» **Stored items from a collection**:
◇ ◇ ◇ ◇
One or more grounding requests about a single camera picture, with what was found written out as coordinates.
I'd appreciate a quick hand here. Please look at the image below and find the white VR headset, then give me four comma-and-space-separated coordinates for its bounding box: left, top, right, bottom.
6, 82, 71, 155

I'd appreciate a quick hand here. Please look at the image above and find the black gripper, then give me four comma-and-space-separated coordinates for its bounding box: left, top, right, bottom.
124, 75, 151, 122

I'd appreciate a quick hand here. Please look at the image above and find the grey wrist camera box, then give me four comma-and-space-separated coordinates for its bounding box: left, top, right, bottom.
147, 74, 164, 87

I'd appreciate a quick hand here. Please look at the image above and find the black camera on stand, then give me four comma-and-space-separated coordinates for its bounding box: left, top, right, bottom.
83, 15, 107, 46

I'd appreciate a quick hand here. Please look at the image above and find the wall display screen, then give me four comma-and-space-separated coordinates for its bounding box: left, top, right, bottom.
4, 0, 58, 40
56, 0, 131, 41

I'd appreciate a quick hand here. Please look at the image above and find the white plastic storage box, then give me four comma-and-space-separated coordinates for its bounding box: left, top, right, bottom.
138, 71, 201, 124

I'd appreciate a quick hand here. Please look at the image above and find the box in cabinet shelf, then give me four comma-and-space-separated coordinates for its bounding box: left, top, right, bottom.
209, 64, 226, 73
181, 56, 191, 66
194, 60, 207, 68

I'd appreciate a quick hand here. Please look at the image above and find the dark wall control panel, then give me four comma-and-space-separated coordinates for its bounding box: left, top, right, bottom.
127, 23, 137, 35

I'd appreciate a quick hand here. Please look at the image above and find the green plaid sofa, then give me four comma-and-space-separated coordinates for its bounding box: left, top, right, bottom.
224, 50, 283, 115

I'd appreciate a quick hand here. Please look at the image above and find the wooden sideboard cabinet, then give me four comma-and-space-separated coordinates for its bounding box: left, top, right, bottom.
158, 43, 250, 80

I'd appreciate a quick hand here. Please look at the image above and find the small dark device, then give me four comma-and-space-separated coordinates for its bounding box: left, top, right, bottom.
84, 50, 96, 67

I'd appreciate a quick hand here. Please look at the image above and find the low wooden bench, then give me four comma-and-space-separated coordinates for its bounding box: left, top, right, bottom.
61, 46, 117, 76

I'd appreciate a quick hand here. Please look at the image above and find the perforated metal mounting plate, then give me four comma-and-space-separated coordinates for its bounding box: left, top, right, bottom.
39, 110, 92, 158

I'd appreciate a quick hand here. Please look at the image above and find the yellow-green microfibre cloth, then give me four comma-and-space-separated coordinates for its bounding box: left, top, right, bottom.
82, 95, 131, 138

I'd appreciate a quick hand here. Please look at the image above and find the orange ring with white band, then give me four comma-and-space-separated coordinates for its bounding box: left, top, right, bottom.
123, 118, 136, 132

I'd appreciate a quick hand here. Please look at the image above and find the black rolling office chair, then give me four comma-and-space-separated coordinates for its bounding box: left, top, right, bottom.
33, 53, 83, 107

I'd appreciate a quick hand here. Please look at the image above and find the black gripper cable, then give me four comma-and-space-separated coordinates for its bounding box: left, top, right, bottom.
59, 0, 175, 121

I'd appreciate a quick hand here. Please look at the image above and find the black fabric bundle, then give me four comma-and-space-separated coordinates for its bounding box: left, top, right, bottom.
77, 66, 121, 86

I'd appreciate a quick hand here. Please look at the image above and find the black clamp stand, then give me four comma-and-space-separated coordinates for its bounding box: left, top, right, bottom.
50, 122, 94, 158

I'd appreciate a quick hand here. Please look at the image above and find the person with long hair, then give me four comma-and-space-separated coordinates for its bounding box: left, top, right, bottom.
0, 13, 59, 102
◇ ◇ ◇ ◇
» **Prompt**: The whole of the data must be given again, exactly as shown.

» **Response area**:
One or more grounding requests about a single camera picture, with what was found written out as coordinates.
I'd appreciate a quick hand here. Please look at the image below and find the white VR headset, then give me four comma-and-space-separated coordinates for its bounding box: left, top, right, bottom.
6, 82, 71, 155

I'd appreciate a quick hand here. Please look at the image above and find the black gripper, then give me four comma-and-space-separated coordinates for its bounding box: left, top, right, bottom.
124, 75, 151, 122

I'd appreciate a quick hand here. Please look at the image above and find the grey wrist camera box, then give me four comma-and-space-separated coordinates for its bounding box: left, top, right, bottom.
147, 74, 164, 87

I'd appreciate a quick hand here. Please look at the image above and find the black camera on stand, then give me four comma-and-space-separated coordinates for its bounding box: left, top, right, bottom.
83, 15, 107, 46

I'd appreciate a quick hand here. Please look at the image above and find the wall display screen, then give me four comma-and-space-separated coordinates for its bounding box: left, top, right, bottom.
4, 0, 58, 40
56, 0, 131, 41

I'd appreciate a quick hand here. Please look at the image above and find the white plastic storage box, then give me four comma-and-space-separated coordinates for its bounding box: left, top, right, bottom.
138, 71, 201, 124

I'd appreciate a quick hand here. Please look at the image above and find the box in cabinet shelf, then give me four comma-and-space-separated coordinates for its bounding box: left, top, right, bottom.
209, 64, 226, 73
181, 56, 191, 66
194, 60, 207, 68

I'd appreciate a quick hand here. Please look at the image above and find the dark wall control panel, then give me four comma-and-space-separated coordinates for its bounding box: left, top, right, bottom.
127, 23, 137, 35

I'd appreciate a quick hand here. Please look at the image above and find the green plaid sofa, then give me four comma-and-space-separated coordinates for its bounding box: left, top, right, bottom.
224, 50, 283, 115

I'd appreciate a quick hand here. Please look at the image above and find the wooden sideboard cabinet, then give me four comma-and-space-separated coordinates for its bounding box: left, top, right, bottom.
158, 43, 250, 80

I'd appreciate a quick hand here. Please look at the image above and find the small dark device, then give me four comma-and-space-separated coordinates for its bounding box: left, top, right, bottom.
84, 50, 96, 67

I'd appreciate a quick hand here. Please look at the image above and find the low wooden bench, then give me four comma-and-space-separated coordinates for its bounding box: left, top, right, bottom.
61, 46, 117, 76

I'd appreciate a quick hand here. Please look at the image above and find the perforated metal mounting plate, then give me four comma-and-space-separated coordinates for its bounding box: left, top, right, bottom.
39, 110, 92, 158

I'd appreciate a quick hand here. Please look at the image above and find the yellow-green microfibre cloth, then give me four comma-and-space-separated coordinates for its bounding box: left, top, right, bottom.
82, 95, 131, 138

I'd appreciate a quick hand here. Please look at the image above and find the orange ring with white band, then give me four comma-and-space-separated coordinates for its bounding box: left, top, right, bottom.
123, 118, 136, 132

I'd appreciate a quick hand here. Please look at the image above and find the black rolling office chair, then give me four comma-and-space-separated coordinates for its bounding box: left, top, right, bottom.
33, 53, 83, 107

I'd appreciate a quick hand here. Please look at the image above and find the black gripper cable, then give me four comma-and-space-separated coordinates for its bounding box: left, top, right, bottom.
59, 0, 175, 121

I'd appreciate a quick hand here. Please look at the image above and find the black fabric bundle, then give me four comma-and-space-separated coordinates for its bounding box: left, top, right, bottom.
77, 66, 121, 86

I'd appreciate a quick hand here. Please look at the image above and find the black clamp stand, then give me four comma-and-space-separated coordinates for its bounding box: left, top, right, bottom.
50, 122, 94, 158

I'd appreciate a quick hand here. Please look at the image above and find the person with long hair, then give me four comma-and-space-separated coordinates for its bounding box: left, top, right, bottom.
0, 13, 59, 102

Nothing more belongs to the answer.